A California Appeals Court has upheld that a collector appropriately used a cure provision in the Rosenthal Fair Debt Collection Practices Act in fixing a type-size issue in a collection letter, but overruled a lower court that doing so allowed an entire class action against the collector to be dismissed.
A copy of the ruling in Timlick v. National Enterprise Systems, Inc., can be accessed by clicking here.
The plaintiff received a collection letter from the defendant, which included required disclosures that were not in 12-point type, as proscribed by the Rosenthal Act. The plaintiff filed a class-action lawsuit against the defendant, seeking to include anyone who received a similar letter. Nine days after it was served with the suit, the defendant sent the plaintiff a properly formatted collection letter. The defendant filed to have the suit dismissed, because the Rosenthal Act includes a 15-day period for correcting curb violations, a motion that was granted by a state Superior Court judge. In dismissing the complaint against the plaintiff, the judge also dismissed the entire class-action. The plaintiff appealed.
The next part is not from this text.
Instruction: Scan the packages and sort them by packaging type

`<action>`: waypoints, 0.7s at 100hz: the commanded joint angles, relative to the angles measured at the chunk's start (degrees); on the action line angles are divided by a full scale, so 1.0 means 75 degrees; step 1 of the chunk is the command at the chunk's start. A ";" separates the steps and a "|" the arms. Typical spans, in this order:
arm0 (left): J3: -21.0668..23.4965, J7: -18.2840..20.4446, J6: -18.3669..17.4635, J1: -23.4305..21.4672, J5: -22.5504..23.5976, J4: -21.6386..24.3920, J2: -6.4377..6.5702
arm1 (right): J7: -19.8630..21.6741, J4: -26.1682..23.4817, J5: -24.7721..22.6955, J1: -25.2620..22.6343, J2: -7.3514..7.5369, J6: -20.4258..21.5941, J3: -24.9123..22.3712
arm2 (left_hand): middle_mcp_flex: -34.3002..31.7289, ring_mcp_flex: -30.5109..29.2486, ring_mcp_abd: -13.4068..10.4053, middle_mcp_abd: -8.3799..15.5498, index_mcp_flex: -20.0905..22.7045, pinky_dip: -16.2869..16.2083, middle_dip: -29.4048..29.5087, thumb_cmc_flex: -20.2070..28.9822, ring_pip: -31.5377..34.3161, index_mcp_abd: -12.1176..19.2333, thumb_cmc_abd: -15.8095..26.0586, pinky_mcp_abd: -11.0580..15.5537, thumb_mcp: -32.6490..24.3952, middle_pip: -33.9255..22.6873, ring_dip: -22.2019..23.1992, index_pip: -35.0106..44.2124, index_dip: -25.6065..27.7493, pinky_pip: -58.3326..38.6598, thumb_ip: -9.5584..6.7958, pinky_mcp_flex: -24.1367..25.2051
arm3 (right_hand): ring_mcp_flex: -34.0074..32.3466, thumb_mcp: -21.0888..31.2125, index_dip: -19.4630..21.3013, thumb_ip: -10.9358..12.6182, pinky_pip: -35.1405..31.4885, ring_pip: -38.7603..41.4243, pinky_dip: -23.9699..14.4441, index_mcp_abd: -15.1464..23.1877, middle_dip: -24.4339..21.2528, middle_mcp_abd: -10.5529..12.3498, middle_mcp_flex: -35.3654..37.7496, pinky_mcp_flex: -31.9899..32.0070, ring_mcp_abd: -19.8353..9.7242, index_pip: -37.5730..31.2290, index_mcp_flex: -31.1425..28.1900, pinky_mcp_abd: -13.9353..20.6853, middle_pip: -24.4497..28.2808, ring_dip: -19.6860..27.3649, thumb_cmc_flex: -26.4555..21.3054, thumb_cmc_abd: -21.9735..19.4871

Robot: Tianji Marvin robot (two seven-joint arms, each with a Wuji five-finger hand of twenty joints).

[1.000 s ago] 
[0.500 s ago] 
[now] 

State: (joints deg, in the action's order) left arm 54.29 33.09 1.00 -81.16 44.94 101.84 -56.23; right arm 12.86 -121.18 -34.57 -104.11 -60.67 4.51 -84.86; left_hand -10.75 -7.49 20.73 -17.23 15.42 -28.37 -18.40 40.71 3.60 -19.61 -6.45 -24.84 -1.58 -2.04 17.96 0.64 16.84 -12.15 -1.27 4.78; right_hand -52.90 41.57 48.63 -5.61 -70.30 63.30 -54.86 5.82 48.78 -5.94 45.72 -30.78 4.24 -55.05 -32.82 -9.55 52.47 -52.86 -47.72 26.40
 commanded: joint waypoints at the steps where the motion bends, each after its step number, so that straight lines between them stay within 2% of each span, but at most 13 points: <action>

The Appeals Court ruled that the lower Court was right to determine that the defendant was covered under the 15-day cure provision, but was not allowed to “pick off” a named plaintiff in order to get an entire class dismissed. The defendant agued it was not attempting to pick off the named plaintiff; it was just fixing the original mistake. But because it allegedly did not cure the mistake of any other potential plaintiff, the defendant “voluntarily gave special treatment to the named plaintiff only, resulting in the elimination of her standing to maintain a putative class action,” the Appeals Court ruled.